Fig. 3 shows an alternative topology in which the backwave is constrained by a leaky barrier. Panel 30 at the top may represent for example a parcel shelf of the vehicle and dotted line 31 may represent surrounding trunk walls. An amplifier panel 32 may form part of the construction as shown. It may be regarded as a leaky box or an infinite baffle. As an example electro-acoustic transducer 33 may be say 200mm diameter. The chamber 34 enclosed at the front (towards the listener) may be say 7 Lt. The rear chamber (typically the trunk of a vehicle) 35 may be say 500 Lt. The port 36 may be say 50mm diameter by say 80mm long. The Qt value of electro-acoustic transducer 33 may again be relatively low, say 0.2. The topology of Fig. 3 provides a loudspeaker with substantial headroom at the higher frequency end of the sub bass pass band as illustrated in Fig. 5 and also provides a degree of sound field cancellation outside the confined space of the listening area.
Fig. 4 shows the frequency response for an enclosure as shown in Fig. 2. Line 40 at the top represents a typical acoustic response for an unequalised enclosure according to the present invention. At the low frequency end (a) of response 40 the slope is 12dB/octave and this may extend some way into the pass band (c). In a substantial part of the pass band the slope (b) is substantially modified by the Helmholtz resonator formed by port 23 and chamber 22 in Fig. 2. Line 41 represents an equalised response (near field). Line 42 represents the response at listener position.
Fig. 5 shows the frequency response for an enclosure as shown in Fig. 3. Line 50 at the top represents a typical acoustic response for an unequalised enclosure according to the present invention. At the lower frequency end (a) the slope of response 50 is 12dB/octave and in this example is outside the pass band (c). In a substantial part of the pass band the slope (b) is substantially modified by the Helmholtz resonator formed by port 36 and chamber 35 in Fig. 3. Line 51 represents an equalised response (near field). Line 52 represents the response at listener position.

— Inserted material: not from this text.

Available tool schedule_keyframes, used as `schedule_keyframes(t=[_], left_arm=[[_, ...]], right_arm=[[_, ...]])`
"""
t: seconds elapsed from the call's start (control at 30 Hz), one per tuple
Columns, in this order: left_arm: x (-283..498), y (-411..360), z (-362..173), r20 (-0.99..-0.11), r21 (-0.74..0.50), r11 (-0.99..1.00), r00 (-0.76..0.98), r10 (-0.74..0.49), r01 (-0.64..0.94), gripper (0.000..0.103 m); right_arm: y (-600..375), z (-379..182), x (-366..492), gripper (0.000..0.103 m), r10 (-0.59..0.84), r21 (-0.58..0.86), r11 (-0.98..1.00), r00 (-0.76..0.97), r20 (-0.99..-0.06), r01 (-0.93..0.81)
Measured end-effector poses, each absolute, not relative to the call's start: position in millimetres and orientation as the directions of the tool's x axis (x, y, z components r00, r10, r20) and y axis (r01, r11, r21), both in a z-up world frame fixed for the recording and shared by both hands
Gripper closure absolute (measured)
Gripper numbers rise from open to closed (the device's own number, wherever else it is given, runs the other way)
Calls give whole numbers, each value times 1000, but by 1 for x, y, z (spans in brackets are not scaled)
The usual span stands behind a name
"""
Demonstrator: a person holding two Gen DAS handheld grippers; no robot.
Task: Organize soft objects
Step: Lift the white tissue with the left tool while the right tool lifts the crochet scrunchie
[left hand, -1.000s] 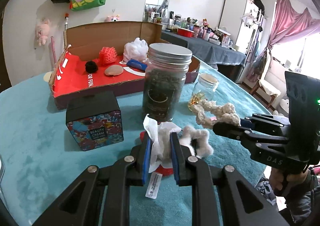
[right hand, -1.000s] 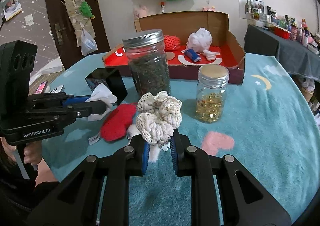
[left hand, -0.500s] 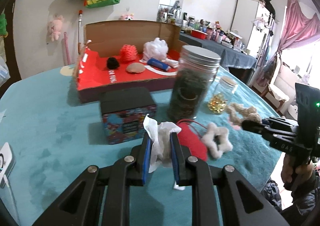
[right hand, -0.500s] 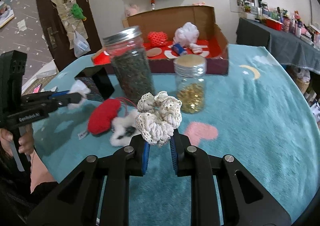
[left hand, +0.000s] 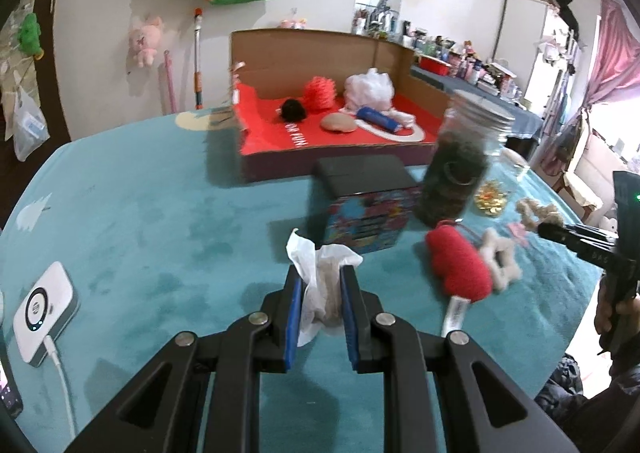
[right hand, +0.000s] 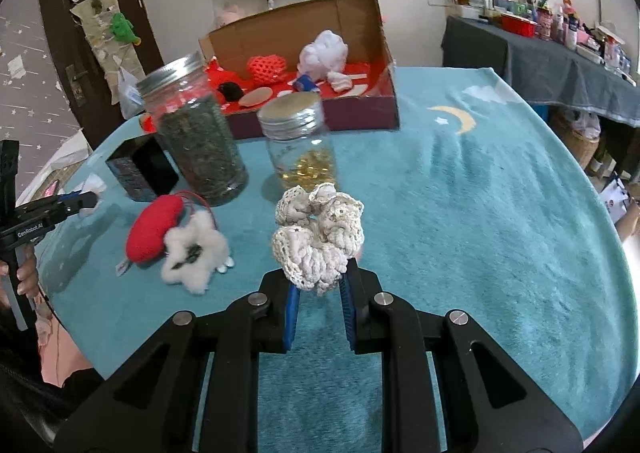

Fig. 6 shows a variation of the form of construction represented in Fig. 3 including barrier 61 , amplifier panel 62, electro-acoustic transducer 63, port 64, walls 65 and chamber 66. The topology of Fig. 6 provides a loudspeaker with substantial headroom at the higher frequency end of the sub bass pass band and also provides a degree of sound field cancellation outside the confined space.
Finally, it is to be understood that various alterations, modifications and/or additions may be introduced into the constructions and arrangements of parts previously described without departing from the spirit or ambit of the invention.